WHAT NEEDS TO BE DONE: When you reach the line that contains "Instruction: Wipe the" in the data below, start reproducing lines exactly, and stop after the line that contains "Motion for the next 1".

Stored dataset items
------------------------------------
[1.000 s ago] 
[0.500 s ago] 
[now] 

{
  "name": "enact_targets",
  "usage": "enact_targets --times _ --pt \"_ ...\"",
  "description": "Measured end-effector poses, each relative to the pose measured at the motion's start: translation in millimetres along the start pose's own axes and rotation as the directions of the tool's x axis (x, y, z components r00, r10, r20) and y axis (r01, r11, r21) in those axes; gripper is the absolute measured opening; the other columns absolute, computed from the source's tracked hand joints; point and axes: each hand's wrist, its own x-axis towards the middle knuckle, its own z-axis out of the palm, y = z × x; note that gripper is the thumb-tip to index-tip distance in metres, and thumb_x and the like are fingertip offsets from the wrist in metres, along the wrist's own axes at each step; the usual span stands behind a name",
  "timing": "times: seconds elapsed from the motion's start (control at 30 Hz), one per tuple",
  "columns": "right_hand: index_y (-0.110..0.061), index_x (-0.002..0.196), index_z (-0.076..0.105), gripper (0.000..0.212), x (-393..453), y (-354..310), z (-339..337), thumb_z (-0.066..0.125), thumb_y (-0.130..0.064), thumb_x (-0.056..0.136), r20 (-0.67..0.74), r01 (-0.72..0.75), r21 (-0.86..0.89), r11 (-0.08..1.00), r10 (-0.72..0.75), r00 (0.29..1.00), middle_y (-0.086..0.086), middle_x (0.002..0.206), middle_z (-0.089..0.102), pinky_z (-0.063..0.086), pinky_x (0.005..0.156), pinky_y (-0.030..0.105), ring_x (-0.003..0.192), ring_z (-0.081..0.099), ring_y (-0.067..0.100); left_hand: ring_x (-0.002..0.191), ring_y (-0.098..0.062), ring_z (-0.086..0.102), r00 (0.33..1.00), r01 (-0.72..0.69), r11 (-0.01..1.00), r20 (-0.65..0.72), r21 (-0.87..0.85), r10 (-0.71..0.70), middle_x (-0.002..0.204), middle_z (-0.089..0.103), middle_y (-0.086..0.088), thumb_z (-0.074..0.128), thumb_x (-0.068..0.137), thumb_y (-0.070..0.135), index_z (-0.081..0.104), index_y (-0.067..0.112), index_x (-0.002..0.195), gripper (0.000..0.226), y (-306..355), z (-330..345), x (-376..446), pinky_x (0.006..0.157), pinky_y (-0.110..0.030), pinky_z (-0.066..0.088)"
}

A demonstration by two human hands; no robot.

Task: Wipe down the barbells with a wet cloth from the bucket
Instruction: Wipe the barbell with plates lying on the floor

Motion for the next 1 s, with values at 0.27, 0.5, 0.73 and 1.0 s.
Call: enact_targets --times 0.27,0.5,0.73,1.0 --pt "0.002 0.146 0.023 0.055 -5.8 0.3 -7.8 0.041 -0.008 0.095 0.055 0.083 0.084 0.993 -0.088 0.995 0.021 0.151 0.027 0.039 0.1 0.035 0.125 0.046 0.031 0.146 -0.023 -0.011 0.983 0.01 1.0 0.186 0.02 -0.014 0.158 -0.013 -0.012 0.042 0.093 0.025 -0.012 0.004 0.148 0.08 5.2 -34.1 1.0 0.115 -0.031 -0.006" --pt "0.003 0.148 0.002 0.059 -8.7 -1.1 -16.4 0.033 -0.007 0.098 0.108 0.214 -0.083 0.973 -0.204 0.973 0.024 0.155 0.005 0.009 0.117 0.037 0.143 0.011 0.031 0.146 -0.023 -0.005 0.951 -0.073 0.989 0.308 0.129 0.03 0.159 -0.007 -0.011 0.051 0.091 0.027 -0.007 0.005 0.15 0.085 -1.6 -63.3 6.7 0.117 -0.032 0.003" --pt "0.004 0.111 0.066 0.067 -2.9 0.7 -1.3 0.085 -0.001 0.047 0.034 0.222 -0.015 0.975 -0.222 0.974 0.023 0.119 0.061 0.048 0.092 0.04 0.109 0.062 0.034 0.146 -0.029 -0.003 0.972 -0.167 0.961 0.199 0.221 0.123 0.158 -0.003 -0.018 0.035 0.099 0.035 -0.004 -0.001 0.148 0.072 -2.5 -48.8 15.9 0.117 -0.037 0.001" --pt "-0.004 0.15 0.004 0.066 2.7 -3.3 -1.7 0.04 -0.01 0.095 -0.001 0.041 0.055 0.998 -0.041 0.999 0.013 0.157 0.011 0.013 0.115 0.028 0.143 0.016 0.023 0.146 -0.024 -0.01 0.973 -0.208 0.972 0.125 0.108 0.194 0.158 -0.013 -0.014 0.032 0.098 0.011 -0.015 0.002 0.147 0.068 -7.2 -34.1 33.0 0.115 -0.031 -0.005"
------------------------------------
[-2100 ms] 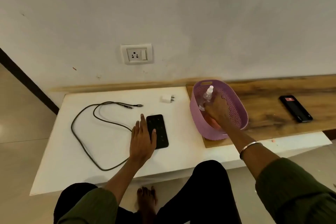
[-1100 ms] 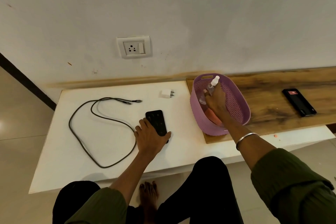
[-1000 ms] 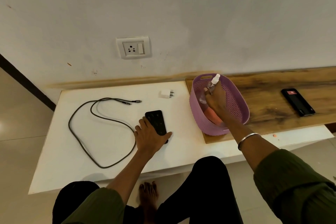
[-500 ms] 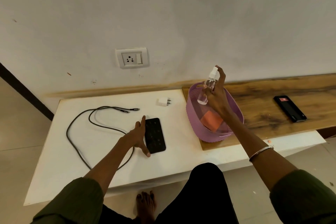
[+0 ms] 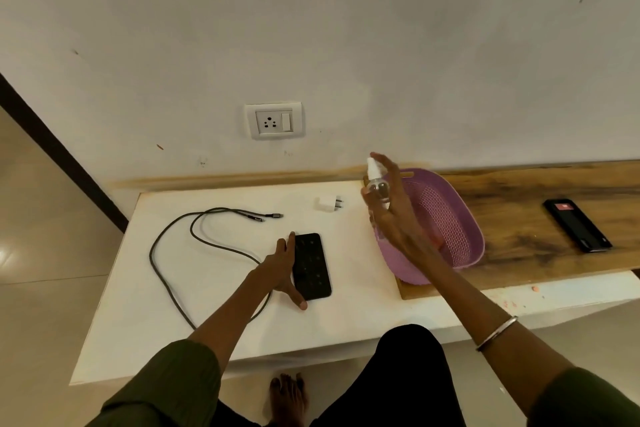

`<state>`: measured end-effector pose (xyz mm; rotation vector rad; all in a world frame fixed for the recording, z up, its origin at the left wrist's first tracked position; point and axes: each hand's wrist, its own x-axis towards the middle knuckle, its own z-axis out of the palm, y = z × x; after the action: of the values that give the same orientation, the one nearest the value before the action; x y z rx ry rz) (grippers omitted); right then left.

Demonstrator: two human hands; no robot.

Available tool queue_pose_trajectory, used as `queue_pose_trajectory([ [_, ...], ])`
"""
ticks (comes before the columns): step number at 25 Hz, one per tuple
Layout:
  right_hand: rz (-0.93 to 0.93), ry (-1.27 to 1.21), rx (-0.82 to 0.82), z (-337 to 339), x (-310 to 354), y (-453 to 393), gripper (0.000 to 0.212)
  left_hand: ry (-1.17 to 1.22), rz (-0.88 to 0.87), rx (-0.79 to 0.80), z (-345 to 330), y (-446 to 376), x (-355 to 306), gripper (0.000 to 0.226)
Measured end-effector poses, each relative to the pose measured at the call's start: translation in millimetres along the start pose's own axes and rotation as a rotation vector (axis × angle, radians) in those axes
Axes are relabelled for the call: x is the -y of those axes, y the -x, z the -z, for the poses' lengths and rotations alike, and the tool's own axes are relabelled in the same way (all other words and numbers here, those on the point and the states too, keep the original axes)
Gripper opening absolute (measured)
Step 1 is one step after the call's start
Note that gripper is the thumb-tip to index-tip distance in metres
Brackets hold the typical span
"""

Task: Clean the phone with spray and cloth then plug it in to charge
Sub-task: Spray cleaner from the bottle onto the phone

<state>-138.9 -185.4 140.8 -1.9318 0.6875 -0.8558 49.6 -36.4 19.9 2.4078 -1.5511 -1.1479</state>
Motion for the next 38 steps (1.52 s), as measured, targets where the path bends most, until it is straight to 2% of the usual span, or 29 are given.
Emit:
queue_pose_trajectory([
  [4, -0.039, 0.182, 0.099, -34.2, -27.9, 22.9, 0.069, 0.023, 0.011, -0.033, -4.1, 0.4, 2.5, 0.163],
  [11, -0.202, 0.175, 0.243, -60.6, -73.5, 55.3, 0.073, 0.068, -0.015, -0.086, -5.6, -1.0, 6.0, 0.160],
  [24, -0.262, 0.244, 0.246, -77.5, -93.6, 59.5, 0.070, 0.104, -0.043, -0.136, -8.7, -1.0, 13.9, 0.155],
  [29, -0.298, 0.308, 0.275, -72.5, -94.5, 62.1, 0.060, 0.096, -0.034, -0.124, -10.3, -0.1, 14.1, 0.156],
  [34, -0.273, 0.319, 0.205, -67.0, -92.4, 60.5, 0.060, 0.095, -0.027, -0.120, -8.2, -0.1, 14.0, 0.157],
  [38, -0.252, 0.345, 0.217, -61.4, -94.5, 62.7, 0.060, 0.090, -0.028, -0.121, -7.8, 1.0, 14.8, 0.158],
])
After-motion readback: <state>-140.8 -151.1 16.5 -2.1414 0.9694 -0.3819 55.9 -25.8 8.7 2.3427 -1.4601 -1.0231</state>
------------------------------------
ANSWER TO THE EXERCISE:
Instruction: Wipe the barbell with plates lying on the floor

Motion for the next 1 s, with values at 0.27, 0.5, 0.73 and 1.0 s.

None of the exercise remains to be done.